Exercise prompt: Here is the task for the listing below: output exactly the lines from the one containing "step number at" through the one containing "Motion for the", and leave out the pictures.

Given data:
+ + +

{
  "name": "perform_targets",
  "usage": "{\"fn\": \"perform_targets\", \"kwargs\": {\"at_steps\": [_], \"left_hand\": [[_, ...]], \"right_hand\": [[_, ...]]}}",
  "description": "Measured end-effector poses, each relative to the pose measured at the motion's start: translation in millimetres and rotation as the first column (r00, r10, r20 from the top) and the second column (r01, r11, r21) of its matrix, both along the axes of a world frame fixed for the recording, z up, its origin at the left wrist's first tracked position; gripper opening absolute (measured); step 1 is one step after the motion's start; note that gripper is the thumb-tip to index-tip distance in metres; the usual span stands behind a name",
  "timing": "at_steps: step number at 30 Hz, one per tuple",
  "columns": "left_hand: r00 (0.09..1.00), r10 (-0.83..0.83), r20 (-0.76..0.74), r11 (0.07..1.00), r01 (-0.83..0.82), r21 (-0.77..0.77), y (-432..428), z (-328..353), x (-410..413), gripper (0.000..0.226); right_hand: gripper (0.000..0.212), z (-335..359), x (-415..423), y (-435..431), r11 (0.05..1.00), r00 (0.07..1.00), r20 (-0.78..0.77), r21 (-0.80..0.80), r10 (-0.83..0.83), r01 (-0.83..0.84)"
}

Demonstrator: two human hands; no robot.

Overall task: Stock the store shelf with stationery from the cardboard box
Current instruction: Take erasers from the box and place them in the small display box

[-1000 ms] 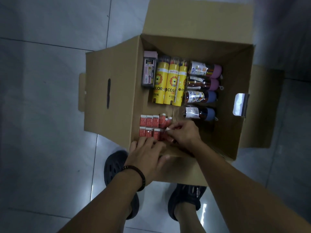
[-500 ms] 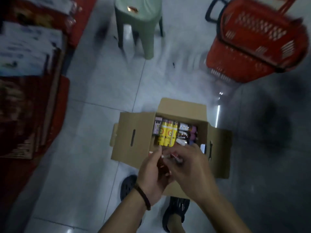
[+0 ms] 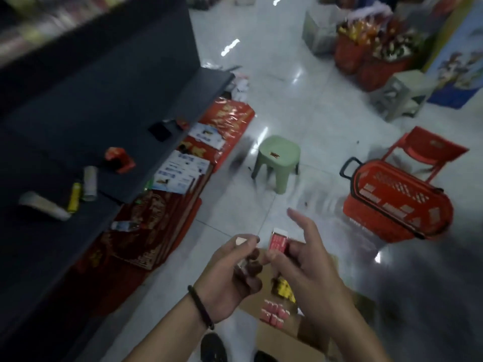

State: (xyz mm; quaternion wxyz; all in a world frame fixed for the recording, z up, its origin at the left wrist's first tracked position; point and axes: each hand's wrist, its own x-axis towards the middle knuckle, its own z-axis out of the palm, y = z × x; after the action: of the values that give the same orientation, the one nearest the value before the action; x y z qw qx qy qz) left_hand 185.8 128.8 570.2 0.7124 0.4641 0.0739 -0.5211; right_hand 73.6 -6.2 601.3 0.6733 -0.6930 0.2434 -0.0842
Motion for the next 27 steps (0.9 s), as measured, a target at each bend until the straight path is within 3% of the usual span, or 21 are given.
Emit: {"fn": "perform_targets", "kwargs": {"at_steps": [2,4,10,12,17,20,22,27], "left_hand": [[0.991,0.034,0.131,0.999,-0.032,-0.011,32.6,46.2,-0.3,0.032],[0.974,0.074,0.213,0.997,-0.069,-0.032,68.1,88.1,2.2,0.03],[0.912,0.278,0.3,0.96,-0.258,-0.107,191.9,165.4,17.0,0.023],[0.851,0.362,0.381,0.932,-0.344,-0.117,240.5,181.2,23.5,0.023],[0.686,0.535,0.493,0.84,-0.493,-0.226,379.1,219.8,39.9,0.017],[0.667,0.571,0.477,0.819,-0.504,-0.275,462.4,237.5,47.0,0.009],[0.633,0.598,0.492,0.795,-0.544,-0.266,513.7,244.0,51.3,0.017],[0.533,0.667,0.52,0.729,-0.61,-0.31,616.9,253.2,70.0,0.022]], "right_hand": [[0.044,34.7,12.4,23.8,0.994,0.995,0.044,0.049,0.095,-0.097],[0.036,62.9,26.1,50.7,0.981,0.976,0.103,0.027,0.19,-0.194],[0.047,133.6,70.0,155.9,0.936,0.901,0.262,-0.165,0.346,-0.311],[0.049,150.3,86.6,205.8,0.945,0.897,0.298,-0.149,0.325,-0.293],[0.013,187.2,130.3,346.3,0.924,0.842,0.387,-0.094,0.377,-0.371],[0.017,211.9,149.3,431.4,0.872,0.766,0.425,-0.156,0.483,-0.463],[0.017,225.3,162.0,482.6,0.852,0.732,0.444,-0.176,0.516,-0.494],[0.028,240.4,198.2,575.3,0.839,0.684,0.486,-0.325,0.544,-0.436]]}}
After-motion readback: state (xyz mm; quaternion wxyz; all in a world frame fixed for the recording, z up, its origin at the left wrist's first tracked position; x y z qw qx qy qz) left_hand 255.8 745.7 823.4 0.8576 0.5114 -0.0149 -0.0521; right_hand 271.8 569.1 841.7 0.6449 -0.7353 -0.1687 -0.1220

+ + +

Solved problem:
  "timing": "at_steps: step number at 30 Hz, one per tuple",
  "columns": "left_hand: r00 (0.09..1.00), r10 (-0.83..0.83), r20 (-0.76..0.74), r11 (0.07..1.00), r01 (-0.83..0.82), r21 (-0.77..0.77), y (-432..428), z (-328..353), x (-410..413), gripper (0.000..0.226); right_hand: gripper (0.000..0.212), z (-335..359), x (-415..423), y (-435..431), r11 (0.05..1.00), r00 (0.07..1.00), r20 (-0.78..0.77), r21 (-0.80..0.80), r10 (-0.83..0.83), r01 (-0.83..0.84)"
}

Demonstrator: two human hands; no robot.

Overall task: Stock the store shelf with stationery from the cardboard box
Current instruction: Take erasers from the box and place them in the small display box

[-1000 ms] 
[-500 ms] 
[+0 ms] 

State: (xyz mm; quaternion wxyz; all in a world frame fixed for the recording, z up, its origin at the left wrist's first tracked position; point and axes: each hand's wrist, its own x-axis towards the middle knuckle, its own z-axis out of the palm, y = z × x; after the action: of the values that give the same orientation, the one nearest the value before the action; x y z qw qx qy qz) left_hand 185.8 128.8 570.2 0.7124 0.4641 0.0739 -0.5211; right_hand 73.6 -6.2 601.3 0.6733 -0.6930 0.2434 -0.0842
Motion for the next 27 steps (0.9 s), as measured, a target at each bend until the straight path is within 3% of the usual span, or 21 are given.

The exercise was answered completely.